*Aim of the exercise:* Begin at the line containing "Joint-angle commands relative" in the data below and go on through the line containing "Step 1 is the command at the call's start", repeating each line exactly; include both ends and no other line.

· · · · ·

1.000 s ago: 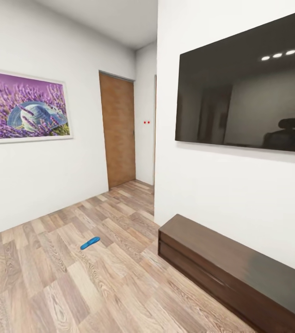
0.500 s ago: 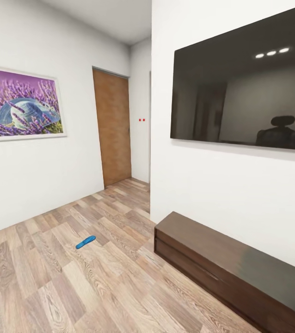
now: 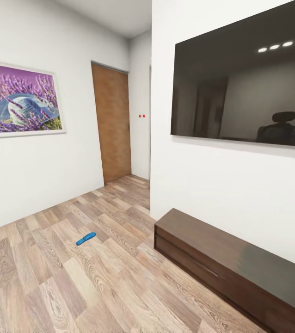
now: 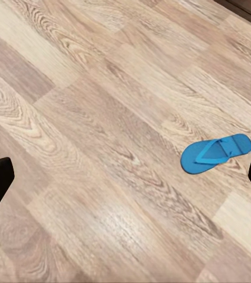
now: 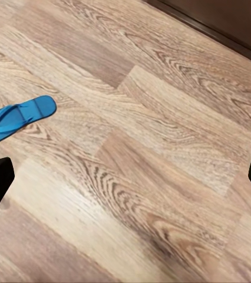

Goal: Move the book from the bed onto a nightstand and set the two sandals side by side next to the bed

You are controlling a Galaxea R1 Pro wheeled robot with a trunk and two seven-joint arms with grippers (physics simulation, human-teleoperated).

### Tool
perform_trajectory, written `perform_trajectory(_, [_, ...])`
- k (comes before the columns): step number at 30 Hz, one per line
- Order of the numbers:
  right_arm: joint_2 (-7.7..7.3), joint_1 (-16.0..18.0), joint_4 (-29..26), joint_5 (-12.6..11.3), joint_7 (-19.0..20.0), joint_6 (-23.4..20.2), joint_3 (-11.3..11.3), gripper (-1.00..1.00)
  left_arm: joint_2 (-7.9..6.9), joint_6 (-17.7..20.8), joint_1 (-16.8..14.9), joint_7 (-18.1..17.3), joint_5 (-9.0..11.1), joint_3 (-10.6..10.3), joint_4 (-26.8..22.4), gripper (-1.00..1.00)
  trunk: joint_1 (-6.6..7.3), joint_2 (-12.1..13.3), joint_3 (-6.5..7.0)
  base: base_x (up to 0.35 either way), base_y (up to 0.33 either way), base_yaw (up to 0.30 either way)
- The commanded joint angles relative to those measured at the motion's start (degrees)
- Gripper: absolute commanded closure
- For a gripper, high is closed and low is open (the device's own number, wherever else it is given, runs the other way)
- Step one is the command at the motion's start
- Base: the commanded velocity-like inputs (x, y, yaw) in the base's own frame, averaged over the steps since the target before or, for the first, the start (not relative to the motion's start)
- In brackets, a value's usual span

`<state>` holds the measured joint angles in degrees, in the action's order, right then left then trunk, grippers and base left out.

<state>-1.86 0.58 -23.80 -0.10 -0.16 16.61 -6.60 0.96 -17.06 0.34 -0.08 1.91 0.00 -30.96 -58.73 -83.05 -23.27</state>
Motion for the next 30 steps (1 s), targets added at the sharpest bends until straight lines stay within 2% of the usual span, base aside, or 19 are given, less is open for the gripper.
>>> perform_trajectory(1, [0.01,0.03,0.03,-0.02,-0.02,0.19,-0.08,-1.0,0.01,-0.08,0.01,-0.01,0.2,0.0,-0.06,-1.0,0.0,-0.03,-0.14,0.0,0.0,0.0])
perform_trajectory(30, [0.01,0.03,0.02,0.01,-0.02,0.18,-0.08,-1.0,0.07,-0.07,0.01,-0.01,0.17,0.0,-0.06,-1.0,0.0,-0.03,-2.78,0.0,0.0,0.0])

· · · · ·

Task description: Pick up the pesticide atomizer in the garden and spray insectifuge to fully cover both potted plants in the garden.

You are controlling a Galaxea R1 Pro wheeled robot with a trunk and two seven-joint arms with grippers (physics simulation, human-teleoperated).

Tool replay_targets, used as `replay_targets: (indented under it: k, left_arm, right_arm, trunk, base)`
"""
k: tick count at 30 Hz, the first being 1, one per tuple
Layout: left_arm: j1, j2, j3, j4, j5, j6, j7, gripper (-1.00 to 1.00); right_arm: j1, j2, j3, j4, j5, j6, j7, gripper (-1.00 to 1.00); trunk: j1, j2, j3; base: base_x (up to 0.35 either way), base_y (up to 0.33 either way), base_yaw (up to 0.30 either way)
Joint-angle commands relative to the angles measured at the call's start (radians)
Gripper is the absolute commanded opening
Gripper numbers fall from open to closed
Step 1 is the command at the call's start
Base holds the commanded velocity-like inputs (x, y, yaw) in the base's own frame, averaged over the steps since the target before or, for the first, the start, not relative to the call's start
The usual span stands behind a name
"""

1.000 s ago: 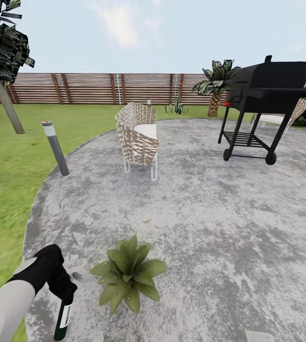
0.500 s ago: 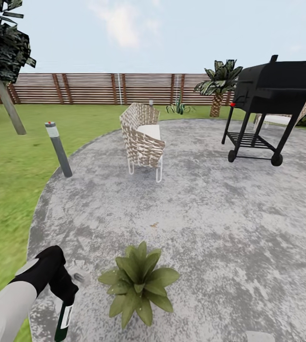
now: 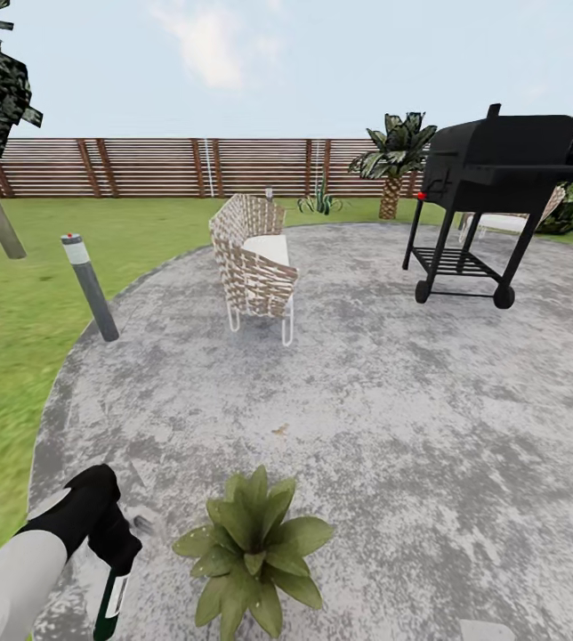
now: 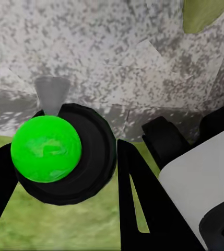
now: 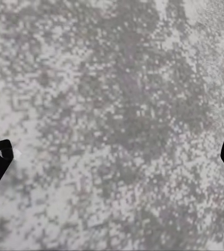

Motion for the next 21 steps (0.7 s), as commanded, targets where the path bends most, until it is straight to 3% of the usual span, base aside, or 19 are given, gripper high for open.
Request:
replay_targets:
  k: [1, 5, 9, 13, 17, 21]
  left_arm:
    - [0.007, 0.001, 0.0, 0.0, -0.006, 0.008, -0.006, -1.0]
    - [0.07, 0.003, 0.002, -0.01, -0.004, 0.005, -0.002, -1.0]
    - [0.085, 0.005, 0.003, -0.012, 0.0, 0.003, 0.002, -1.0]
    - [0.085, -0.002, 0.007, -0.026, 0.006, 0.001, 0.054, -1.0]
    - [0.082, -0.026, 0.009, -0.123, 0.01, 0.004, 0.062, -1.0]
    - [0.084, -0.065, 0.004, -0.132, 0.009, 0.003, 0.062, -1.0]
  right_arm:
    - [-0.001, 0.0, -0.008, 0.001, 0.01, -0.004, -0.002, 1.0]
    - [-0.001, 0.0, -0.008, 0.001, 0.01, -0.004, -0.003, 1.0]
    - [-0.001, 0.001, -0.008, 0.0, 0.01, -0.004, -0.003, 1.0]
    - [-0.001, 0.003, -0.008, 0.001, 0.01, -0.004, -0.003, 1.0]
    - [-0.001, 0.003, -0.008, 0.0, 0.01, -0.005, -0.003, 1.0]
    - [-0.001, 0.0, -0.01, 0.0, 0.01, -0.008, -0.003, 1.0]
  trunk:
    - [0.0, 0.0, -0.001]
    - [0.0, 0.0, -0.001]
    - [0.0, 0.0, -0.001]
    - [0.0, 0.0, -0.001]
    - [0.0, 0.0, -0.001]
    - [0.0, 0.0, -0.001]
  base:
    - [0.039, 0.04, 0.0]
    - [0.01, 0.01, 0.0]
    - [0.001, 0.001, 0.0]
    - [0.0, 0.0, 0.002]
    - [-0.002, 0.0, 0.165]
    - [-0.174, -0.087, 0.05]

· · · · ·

*Result of the exercise:*
Joint-angle commands relative to the angles measured at the call's start (radians)
Gripper is the absolute commanded opening
Gripper numbers fall from open to closed
Step 1 is the command at the call's start

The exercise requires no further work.